Both McCain and Tauzin appear sympathetic to industry fears about Wall Street financing being undermined by the flood of spectrum entering the marketplace via auctions and increased spectrum flexibility given to license winners.
“Ironically … the success of spectrum auctions in raising [$22 billion] for the U.S. treasury now threatens the undoing of this landmark communications policy,” stated Benjamin Scott, president of PrimeCo Personal Communications L.P., in written testimony at Tauzin’s hearing.
Chairman Hundt, meanwhile, is lobbying Congress to shift responsibility for PCS auction debt collection to the Treasury Department, a move designed in part to remove a conflict of interest from the FCC of being both regulator and collection agency.
“Commercial lending institutions routinely engage in these practices, but the FCC does not have the necessary expertise or experience to perform these functions,” said Hundt in written testimony. “Such a function may also conflict with our statutory duty to expeditiously issue licenses for new communications services.”

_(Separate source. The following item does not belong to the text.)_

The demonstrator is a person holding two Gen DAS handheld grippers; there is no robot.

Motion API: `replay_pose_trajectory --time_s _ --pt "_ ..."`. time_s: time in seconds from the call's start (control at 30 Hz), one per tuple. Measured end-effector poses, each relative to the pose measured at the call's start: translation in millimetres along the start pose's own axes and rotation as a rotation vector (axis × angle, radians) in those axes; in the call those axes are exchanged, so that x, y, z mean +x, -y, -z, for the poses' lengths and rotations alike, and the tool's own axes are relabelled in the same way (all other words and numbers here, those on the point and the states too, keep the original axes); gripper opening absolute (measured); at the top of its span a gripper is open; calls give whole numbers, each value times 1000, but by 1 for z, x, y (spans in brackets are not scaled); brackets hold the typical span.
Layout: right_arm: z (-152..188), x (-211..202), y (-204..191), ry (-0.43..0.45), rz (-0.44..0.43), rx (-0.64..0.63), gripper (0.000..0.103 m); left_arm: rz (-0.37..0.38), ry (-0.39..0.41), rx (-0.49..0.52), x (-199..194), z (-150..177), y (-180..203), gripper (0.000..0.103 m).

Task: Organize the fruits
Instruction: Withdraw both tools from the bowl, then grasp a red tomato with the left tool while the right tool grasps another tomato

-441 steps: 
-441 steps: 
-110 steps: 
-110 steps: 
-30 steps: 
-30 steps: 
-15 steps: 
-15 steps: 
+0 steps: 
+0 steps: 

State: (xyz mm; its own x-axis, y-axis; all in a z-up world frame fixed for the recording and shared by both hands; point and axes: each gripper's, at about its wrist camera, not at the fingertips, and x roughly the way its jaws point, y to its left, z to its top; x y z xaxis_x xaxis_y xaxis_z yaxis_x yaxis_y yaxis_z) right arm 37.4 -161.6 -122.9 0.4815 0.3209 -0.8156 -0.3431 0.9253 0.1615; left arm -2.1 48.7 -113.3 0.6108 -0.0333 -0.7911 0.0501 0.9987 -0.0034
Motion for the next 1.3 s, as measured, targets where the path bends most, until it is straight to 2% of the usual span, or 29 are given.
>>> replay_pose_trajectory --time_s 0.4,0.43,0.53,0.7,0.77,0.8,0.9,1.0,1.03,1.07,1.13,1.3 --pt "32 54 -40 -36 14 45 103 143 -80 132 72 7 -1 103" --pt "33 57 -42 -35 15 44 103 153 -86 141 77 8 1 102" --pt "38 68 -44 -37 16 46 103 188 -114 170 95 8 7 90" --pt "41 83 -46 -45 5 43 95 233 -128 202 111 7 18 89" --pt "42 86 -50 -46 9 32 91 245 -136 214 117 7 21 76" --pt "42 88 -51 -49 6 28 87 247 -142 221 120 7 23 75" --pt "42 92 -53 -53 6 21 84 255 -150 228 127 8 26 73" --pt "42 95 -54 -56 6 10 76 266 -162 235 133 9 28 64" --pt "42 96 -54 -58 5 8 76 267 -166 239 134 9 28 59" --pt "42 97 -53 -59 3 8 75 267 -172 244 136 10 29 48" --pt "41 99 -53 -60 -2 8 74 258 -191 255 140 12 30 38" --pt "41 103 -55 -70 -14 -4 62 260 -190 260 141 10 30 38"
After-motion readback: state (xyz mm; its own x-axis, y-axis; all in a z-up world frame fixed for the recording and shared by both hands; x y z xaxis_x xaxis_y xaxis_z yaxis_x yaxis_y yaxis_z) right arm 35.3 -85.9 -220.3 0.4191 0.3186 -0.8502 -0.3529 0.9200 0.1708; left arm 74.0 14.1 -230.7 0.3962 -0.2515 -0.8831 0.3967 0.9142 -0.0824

Some critics claim the FCC compromised itself by conditionally awarding a load of PCS licenses to NextWave despite finding the firm in violation of the 25 percent foreign ownership cap. NextWave owes the government nearly $5 billion for its PCS licenses throughout the country.
Auction debt collection by the Treasury Department could give the government a better chance of retrieving installment payments from bankrupt PCS licensees and spare the administration great embarrassment if promissory notes can be unloaded and picked in the secondary market. But it’s unclear whether there are legal problems associated with the proposal.